Many officials intended to make Yuan Tan the successor according to seniority of the heirs, but Shen Pei and Pang Ji, two influential advisors, supported Yuan Shang and pushed for the latter to succeed Yuan Shao. When Yuan Tan rushed back from his duty elsewhere, he could not revert the situation, the only thing he could do was to proclaim himself "General of Chariots and Cavalry" (車騎將軍), his father's former title.

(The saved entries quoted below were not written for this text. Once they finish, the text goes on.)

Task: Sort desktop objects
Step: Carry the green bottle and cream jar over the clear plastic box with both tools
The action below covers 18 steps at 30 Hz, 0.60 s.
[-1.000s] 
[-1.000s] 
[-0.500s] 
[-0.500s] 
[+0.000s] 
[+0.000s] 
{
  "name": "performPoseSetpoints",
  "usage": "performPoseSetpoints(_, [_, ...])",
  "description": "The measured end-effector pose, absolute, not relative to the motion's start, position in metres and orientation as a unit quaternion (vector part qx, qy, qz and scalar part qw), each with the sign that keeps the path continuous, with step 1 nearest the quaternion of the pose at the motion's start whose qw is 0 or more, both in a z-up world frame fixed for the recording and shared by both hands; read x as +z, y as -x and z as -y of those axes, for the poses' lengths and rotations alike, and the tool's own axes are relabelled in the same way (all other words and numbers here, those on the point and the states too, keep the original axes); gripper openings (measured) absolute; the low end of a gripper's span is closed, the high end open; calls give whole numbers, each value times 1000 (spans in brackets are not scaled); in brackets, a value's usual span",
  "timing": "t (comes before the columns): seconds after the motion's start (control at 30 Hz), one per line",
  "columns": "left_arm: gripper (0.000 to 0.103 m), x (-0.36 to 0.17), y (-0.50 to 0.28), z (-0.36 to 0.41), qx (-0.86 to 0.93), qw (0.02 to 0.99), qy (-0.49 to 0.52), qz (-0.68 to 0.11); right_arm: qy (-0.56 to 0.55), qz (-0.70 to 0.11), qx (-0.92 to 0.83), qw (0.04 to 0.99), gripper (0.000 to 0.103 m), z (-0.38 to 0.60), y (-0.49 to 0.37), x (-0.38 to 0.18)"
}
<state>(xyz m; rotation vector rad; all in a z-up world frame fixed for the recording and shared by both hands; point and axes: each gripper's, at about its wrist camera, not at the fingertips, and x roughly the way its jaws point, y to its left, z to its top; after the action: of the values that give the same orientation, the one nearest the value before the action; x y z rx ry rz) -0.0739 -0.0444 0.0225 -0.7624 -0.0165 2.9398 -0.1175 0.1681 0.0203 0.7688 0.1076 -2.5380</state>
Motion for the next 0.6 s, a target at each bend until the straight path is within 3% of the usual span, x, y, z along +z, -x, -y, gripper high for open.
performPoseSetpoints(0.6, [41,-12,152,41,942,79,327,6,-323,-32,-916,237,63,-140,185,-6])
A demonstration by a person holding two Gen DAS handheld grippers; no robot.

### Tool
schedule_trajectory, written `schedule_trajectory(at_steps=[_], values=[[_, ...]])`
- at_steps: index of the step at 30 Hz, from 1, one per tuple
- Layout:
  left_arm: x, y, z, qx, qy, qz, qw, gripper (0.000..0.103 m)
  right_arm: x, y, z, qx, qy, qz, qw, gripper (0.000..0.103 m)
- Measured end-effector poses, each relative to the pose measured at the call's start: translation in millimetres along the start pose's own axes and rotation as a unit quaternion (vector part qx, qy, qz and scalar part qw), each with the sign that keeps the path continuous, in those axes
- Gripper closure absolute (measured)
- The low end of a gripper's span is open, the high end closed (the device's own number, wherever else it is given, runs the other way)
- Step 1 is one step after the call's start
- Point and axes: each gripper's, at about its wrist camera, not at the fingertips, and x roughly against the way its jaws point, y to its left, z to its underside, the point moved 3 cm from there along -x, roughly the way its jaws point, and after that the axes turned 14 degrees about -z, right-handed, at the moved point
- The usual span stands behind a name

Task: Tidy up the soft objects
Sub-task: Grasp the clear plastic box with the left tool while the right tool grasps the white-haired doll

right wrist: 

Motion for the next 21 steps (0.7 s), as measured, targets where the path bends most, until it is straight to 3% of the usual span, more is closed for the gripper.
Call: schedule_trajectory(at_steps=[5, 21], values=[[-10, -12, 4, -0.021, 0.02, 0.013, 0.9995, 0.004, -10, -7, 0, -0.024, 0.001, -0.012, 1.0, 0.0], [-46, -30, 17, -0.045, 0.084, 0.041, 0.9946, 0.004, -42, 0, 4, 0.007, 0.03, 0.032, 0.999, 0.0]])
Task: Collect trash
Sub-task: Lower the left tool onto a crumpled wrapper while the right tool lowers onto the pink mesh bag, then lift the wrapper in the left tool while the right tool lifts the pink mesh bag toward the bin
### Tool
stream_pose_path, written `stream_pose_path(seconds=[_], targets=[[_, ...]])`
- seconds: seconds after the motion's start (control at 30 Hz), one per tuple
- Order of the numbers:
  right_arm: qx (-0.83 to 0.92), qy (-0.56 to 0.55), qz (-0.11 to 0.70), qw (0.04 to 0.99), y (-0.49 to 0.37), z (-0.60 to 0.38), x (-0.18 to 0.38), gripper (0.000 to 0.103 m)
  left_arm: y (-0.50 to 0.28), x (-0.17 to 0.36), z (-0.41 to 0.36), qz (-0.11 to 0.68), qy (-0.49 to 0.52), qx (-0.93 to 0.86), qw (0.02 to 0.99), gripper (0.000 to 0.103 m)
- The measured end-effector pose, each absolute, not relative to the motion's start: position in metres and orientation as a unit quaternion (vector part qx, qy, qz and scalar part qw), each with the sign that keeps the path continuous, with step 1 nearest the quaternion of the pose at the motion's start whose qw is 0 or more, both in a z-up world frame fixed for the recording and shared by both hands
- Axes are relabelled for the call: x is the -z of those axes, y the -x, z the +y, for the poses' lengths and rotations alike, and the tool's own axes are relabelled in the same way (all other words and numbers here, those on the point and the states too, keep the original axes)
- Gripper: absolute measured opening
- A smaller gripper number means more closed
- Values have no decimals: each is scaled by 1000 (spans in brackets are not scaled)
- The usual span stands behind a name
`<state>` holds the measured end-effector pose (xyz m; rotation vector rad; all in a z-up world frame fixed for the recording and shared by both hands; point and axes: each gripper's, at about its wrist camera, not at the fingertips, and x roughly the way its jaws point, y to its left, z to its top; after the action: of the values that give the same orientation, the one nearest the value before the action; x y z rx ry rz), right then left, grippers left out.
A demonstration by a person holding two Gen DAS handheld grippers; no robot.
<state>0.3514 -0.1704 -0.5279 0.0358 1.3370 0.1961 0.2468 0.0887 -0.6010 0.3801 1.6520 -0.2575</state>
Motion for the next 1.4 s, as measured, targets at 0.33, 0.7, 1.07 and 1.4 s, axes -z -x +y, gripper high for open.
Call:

In autumn of the same year, Cao Cao launched an offensive against the Yuan brothers. Yuan Tan allied with his brother and stationed his troops in Liyang (northeast of present-day Xun County, Henan) against the attack but his request for more troops was turned down by Yuan Shang, who feared his elder brother would take over military control. Yuan Shang then left Shen Pei to defend Ye and personally led a force to Liyang to assist in the defense. For half a year the battle went on, but the Yuan brothers eventually gave up the city after a major defeat, and retreated to Ye.

==Alliance with Cao Cao==
Cao Cao's advisor Guo Jia then suggested that the Yuan brothers would fight between themselves in the absence of an external enemy. Cao Cao took the counsel and withdrew his troops to attack Liu Biao in Jing Province (present-day Hubei and Hunan). Meanwhile, Yuan Tan and Yuan Shang indeed battled each other. After suffering initial defeats, Yuan Tan retreated to Pingyuan and sent out an emissary seeking to ally with Cao Cao. Cao Cao agreed, but his actual intention of allying with Yuan Tan was to make it easier to defeat Yuan Shang and Yuan Xi, and with them gone, he would then eliminate Yuan Tan easily. On the other hand, however, Yuan Tan was trying to make use of the alliance to strengthen his position. He contacted two of his father's former generals, who had surrendered to Cao Cao, and gave them seals of authority, in hope they would defect to him at the right time after Yuan Shang was taken care of. But his plan was sensed by Cao Cao, who even promised to marry a daughter to Yuan Tan in order to let his guard down.

==Death==
Yuan Shang soon led a force to attack his brother again but retreated after he had heard the news of Cao Cao's siege on Ye. His returning force tried to converge with that in the city but the attempt was foiled. The defeated Yuan Shang then escaped to Zhongshan, and was attacked by a vengeful Yuan Tan. Merging Yuan Shang's surrendered troops into his own, Yuan Tan violated the alliance with Cao Cao by taking Ganling (present-day Qinghe County, Hebei), Anping County, Bohai Commandery (vicinity of present-day Cangzhou, Hebei) and Hejian into his realm. Cao Cao soon turned his force against Yuan Tan, who retreated to Nanpi. In 205, Yuan Tan was eventually defeated and killed in action in the Battle of Nanpi against Cao Cao.

==In Romance of the Three Kingdoms==
In Chapter 33 of the 14th-century historical novel Romance of the Three Kingdoms, Yuan Tan was said to have sent Xin Ping as an emissary to Cao Cao while besieged in Nanpi to seek surrender but was declined. When Xin returned, Yuan accused him of treason since his brother Xin Pi served in Cao Cao's camp. The undue accusation angered Xin so much that he soon died, much to Yuan's regret.

The next morning, Yuan placed the commoners, who were hastily armed during the night, in front of his troops and marched into battle with Cao Cao outside the city. Yuan was subsequently killed in battle by Cao Hong.